What the task requires:
Below are some records; quote exactly the lines from the one that contains "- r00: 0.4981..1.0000" through the one that contains "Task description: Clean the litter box", inclusive, and no others.

[Data items]
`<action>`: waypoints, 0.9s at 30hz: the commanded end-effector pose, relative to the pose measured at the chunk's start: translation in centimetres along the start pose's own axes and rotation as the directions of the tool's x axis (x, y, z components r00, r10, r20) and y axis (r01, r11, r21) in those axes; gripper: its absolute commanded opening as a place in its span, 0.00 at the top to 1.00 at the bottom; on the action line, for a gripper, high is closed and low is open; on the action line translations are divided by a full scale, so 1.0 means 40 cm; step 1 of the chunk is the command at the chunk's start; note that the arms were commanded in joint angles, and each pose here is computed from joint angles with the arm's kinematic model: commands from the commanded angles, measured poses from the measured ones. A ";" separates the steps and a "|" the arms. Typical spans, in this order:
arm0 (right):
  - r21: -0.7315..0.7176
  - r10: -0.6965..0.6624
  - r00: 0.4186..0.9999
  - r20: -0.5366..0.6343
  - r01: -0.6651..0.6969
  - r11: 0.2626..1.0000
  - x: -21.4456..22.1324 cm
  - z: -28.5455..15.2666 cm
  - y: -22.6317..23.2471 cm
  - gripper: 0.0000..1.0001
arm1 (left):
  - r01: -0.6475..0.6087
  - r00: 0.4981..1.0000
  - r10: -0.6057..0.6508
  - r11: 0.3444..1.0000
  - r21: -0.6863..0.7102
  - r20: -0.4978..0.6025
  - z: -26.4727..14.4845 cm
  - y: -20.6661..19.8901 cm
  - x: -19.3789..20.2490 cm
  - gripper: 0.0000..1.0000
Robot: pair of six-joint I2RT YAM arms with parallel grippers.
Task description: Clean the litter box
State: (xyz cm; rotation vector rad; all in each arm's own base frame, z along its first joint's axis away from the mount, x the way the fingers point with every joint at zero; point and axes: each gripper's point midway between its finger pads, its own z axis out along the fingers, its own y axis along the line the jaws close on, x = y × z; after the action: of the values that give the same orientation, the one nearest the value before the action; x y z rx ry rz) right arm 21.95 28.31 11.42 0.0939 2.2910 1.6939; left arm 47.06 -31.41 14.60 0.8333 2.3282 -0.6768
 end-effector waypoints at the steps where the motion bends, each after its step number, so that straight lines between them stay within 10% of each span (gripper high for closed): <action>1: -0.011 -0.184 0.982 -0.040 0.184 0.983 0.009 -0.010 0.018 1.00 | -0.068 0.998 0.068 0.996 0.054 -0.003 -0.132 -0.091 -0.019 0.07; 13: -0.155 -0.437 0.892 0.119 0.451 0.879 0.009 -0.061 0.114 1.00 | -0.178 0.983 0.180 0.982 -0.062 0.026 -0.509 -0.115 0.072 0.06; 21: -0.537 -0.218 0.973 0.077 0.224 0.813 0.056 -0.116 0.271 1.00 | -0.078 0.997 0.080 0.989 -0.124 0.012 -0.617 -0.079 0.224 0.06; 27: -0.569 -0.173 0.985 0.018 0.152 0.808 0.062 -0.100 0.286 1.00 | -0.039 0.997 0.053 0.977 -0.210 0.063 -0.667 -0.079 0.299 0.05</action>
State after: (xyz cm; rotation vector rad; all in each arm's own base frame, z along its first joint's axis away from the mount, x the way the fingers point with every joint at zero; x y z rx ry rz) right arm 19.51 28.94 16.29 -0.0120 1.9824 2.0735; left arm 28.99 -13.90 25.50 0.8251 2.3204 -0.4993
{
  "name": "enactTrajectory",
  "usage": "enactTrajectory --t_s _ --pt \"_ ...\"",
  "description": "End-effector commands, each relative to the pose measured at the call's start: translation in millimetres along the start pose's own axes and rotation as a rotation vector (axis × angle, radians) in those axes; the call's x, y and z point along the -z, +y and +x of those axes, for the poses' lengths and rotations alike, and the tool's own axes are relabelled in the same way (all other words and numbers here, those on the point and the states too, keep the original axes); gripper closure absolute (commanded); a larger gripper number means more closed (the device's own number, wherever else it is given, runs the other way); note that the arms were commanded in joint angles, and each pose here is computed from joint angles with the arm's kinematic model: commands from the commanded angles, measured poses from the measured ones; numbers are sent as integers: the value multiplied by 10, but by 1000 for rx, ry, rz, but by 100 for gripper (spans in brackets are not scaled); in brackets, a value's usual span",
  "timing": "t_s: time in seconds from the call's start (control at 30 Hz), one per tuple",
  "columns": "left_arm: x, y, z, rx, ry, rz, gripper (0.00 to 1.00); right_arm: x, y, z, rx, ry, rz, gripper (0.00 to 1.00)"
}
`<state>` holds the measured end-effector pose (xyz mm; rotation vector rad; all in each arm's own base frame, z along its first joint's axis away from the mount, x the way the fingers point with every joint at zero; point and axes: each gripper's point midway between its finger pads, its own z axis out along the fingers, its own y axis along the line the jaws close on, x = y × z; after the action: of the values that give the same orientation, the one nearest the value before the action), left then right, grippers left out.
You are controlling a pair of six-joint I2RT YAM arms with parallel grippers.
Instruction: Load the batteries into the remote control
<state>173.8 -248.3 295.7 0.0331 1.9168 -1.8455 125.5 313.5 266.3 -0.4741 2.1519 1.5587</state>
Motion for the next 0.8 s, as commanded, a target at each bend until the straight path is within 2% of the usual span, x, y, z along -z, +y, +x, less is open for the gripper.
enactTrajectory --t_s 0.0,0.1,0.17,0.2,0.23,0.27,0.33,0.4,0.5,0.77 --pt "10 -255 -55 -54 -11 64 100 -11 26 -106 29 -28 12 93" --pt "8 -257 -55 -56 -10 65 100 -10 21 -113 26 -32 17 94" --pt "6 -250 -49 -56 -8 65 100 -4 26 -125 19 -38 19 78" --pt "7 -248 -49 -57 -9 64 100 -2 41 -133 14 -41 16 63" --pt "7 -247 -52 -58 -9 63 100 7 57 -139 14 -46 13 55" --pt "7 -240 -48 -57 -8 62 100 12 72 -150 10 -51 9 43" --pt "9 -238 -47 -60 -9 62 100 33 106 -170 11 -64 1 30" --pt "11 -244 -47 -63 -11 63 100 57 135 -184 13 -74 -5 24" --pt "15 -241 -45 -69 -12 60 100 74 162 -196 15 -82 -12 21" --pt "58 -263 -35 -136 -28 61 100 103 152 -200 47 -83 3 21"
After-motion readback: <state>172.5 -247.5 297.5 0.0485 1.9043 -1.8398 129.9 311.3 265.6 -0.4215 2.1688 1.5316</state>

Response below:
  - r00: 0.4981..1.0000
  - r10: -0.6057..0.6508
  - r11: 0.3444..1.0000
  - r21: -0.6863..0.7102
  - r20: -0.4978..0.6025
  - z: -26.4727..14.4845 cm
  - y: -20.6661..19.8901 cm
  - x: -19.3789..20.2490 cm
  - gripper: 0.0000..1.0000
Robot: pair of six-joint I2RT YAM arms with parallel grippers.
Task description: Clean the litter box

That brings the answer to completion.